Arjun, 4 years — Hyderabad
Challenge: Arjun crashed into furniture and walls 40–60 times daily, hugged his younger sister with enough force to knock her down, and could not sit for any activity longer than 90 seconds. His family had tried "firm boundaries" for 18 months. Nothing changed.
What changed: Crash pad in the corner near the couch. Weighted blanket at his homework chair. Burrito roll became his "bedtime game."
By week 6: Crashing frequency reduced to approximately 8–12 times daily. He began walking to the crash pad before his sister came home from school — independent regulation timing.
"We were told he was 'out of control.' He was never out of control. He was asking for something. When we gave it to him, he settled. Just like that." — Arjun's mother
🩺From the Therapist: Arjun's profile is textbook proprioceptive under-responsivity. The seeking behavior was not behavioral — it was neurological. Once the environment was equipped, the nervous system found what it needed. — OT, Pinnacle Hyderabad Center
Diya, 7 years — Bengaluru
Challenge: Diya's teacher called weekly about her "rough play" — hugging classmates too hard, bumping into peers, unable to sit at her desk. Her parents were embarrassed and frightened. School had suggested possible suspension.
What changed: Compression vest under her school uniform. Weighted lap pad at her desk. A "heavy work helper" role at school — daily book-carrying responsibility.

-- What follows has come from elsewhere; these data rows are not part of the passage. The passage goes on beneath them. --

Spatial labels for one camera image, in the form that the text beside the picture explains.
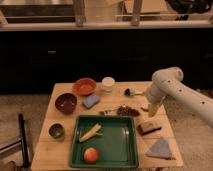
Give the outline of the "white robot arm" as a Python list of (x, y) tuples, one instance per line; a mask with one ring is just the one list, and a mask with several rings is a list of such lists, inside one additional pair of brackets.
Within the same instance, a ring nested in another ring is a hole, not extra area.
[(155, 71), (145, 97), (151, 104), (159, 104), (166, 95), (172, 96), (213, 128), (213, 99), (184, 85), (183, 78), (183, 71), (179, 67)]

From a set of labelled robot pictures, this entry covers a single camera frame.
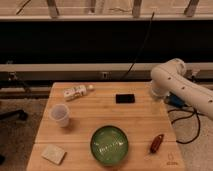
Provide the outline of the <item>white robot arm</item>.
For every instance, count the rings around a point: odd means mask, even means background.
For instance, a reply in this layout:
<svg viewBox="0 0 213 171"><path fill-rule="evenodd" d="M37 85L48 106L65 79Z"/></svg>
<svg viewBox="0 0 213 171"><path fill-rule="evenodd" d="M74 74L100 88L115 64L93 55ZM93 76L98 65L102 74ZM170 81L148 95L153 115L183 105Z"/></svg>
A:
<svg viewBox="0 0 213 171"><path fill-rule="evenodd" d="M213 91L197 85L184 77L186 65L175 58L151 70L150 93L154 98L164 98L169 92L213 120Z"/></svg>

By week 5: Teacher reported Diya was sitting for full class periods for the first time. Peer complaints stopped.
"She hasn't changed. Her environment changed. And everything changed." — Diya's father
🩺From the Therapist: School-based proprioceptive accommodations are among the most impactful interventions we provide. Invisible tools delivering continuous therapeutic input throughout the school day. — SpEd Coordinator + OT, Pinnacle Bengaluru
Rahul, 9 years — Mumbai
Challenge: By age 9, Rahul's seeking behaviors had become socially isolating. He had no friends because he hugged "too hard" and couldn't stop crashing games. His self-awareness was causing him visible distress.
What changed: OT taught Rahul the word "proprioception" and explained what his body was doing. He was involved in choosing his materials. He learned to recognize his seeking urge before it expressed as a crash.

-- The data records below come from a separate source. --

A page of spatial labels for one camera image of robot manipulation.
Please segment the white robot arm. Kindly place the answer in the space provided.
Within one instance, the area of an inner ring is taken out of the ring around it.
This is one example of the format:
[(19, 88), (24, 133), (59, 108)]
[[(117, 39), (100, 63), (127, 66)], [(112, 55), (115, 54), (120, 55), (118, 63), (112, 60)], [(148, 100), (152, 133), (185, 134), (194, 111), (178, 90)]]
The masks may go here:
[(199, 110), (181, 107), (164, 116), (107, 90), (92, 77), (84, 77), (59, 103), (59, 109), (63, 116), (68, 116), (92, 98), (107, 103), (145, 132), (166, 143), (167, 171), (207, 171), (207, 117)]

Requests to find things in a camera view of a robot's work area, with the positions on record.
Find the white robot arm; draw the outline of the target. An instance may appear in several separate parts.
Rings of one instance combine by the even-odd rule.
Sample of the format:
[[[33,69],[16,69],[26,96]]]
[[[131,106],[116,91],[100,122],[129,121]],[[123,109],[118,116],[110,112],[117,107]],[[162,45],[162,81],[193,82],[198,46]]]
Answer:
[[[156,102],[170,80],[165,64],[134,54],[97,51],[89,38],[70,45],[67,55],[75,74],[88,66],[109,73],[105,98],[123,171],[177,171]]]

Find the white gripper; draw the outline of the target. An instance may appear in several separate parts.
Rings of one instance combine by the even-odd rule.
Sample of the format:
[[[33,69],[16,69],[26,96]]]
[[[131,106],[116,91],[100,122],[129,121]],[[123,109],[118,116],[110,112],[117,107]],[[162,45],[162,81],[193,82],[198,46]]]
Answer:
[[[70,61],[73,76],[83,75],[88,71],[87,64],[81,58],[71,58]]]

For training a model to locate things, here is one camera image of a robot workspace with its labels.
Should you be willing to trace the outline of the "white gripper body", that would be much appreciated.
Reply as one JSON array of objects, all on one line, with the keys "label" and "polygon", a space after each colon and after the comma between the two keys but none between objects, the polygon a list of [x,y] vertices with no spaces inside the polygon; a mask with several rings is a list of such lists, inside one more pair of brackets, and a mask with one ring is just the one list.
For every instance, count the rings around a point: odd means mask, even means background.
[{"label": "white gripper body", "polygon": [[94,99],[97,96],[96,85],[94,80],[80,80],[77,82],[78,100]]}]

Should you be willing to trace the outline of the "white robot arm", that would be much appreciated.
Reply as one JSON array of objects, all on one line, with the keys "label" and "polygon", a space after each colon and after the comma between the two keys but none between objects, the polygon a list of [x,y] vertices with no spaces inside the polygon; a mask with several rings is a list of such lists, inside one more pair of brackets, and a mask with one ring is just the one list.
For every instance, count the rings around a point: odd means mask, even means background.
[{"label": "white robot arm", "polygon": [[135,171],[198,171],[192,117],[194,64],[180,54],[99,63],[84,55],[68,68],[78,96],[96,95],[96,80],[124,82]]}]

By week 8: Rahul had shared his "squeeze vest" with one friend and explained why he wore it. He now asks for a "heavy work break" at school using his own language.

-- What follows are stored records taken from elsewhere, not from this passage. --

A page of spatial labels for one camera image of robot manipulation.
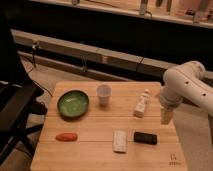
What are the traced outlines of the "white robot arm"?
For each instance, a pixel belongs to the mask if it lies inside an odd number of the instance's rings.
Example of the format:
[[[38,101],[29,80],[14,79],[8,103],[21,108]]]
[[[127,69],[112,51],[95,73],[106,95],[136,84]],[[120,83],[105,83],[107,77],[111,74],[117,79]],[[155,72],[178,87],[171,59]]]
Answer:
[[[164,86],[159,92],[162,124],[171,121],[173,110],[184,98],[213,117],[213,87],[202,81],[204,74],[205,67],[198,61],[186,62],[164,72]]]

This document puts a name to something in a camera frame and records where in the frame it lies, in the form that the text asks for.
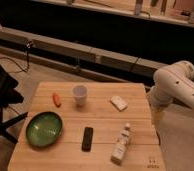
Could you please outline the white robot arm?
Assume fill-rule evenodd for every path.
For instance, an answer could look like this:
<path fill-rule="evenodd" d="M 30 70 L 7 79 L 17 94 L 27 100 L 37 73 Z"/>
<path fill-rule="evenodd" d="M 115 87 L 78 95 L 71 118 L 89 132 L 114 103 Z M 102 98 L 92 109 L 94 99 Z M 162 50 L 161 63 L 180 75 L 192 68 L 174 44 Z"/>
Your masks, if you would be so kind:
<path fill-rule="evenodd" d="M 178 99 L 194 110 L 194 65 L 179 61 L 154 72 L 154 85 L 147 93 L 151 108 L 151 122 L 156 126 L 163 118 L 164 109 Z"/>

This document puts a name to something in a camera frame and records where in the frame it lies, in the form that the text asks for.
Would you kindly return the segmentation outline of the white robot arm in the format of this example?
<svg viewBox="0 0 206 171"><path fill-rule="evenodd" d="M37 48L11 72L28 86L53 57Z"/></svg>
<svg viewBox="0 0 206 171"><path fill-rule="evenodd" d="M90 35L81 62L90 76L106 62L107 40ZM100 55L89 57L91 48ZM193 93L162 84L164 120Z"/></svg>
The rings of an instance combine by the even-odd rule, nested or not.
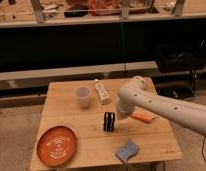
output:
<svg viewBox="0 0 206 171"><path fill-rule="evenodd" d="M206 106L155 95L147 91L147 81L134 76L117 90L119 119L130 116L136 107L147 109L206 137Z"/></svg>

"Teaching him the science of his own body was the most powerful thing anyone had done for him. He stopped feeling like something was wrong with him." — Rahul's mother
🩺From the Therapist: For older children, metacognitive awareness of their sensory profile is a transformational intervention. When a child can name their need, they can communicate it rather than act it out. — OT + NeuroDev, Pinnacle Mumbai
All vignettes are illustrative composites based on clinical patterns at Pinnacle centers. Names changed. Individual outcomes vary.